__YOUR ASSIGNMENT__
Look through the material below, count the lines containing the word "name", and state only the count.

Segment Start: GIVEN MATERIAL

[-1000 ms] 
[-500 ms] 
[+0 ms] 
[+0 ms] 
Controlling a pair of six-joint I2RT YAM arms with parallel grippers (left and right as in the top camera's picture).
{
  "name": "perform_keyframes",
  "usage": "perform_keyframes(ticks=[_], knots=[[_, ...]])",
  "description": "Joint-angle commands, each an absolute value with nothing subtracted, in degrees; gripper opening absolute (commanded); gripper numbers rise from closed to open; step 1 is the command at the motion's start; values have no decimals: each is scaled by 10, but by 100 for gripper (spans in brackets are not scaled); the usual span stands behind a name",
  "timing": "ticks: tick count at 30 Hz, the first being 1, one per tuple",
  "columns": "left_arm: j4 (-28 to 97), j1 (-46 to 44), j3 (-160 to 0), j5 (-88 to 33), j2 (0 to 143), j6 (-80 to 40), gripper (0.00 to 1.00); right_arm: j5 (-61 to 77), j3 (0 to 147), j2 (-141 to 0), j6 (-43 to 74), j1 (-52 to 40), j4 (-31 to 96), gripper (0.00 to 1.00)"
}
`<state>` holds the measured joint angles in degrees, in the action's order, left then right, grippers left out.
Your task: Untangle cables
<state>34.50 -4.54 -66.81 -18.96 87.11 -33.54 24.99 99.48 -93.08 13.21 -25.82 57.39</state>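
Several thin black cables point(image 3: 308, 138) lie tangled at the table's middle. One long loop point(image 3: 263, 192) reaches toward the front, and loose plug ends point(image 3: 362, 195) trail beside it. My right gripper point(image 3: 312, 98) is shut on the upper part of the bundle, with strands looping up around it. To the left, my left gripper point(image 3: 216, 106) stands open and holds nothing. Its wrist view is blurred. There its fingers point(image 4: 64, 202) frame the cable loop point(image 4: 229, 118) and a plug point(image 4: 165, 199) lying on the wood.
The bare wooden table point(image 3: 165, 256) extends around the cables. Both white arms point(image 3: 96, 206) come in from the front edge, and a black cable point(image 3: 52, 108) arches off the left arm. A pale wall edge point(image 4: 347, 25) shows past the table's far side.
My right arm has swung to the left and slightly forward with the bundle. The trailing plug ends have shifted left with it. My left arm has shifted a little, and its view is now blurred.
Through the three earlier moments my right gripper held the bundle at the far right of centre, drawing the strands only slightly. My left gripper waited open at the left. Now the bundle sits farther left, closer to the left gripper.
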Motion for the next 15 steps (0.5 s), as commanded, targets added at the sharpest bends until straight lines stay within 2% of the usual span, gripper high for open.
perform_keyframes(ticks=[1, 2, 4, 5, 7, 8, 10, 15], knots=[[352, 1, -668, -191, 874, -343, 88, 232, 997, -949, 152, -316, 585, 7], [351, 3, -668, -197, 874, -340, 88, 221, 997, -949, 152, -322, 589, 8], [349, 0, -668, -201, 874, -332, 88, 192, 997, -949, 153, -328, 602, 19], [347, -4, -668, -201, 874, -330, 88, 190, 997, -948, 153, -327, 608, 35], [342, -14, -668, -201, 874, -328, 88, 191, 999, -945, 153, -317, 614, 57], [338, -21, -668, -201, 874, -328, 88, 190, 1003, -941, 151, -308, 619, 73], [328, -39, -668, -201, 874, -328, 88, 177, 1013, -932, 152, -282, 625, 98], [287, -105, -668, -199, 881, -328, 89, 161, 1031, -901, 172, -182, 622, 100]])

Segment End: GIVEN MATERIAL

__ANSWER TO THIS TASK__
2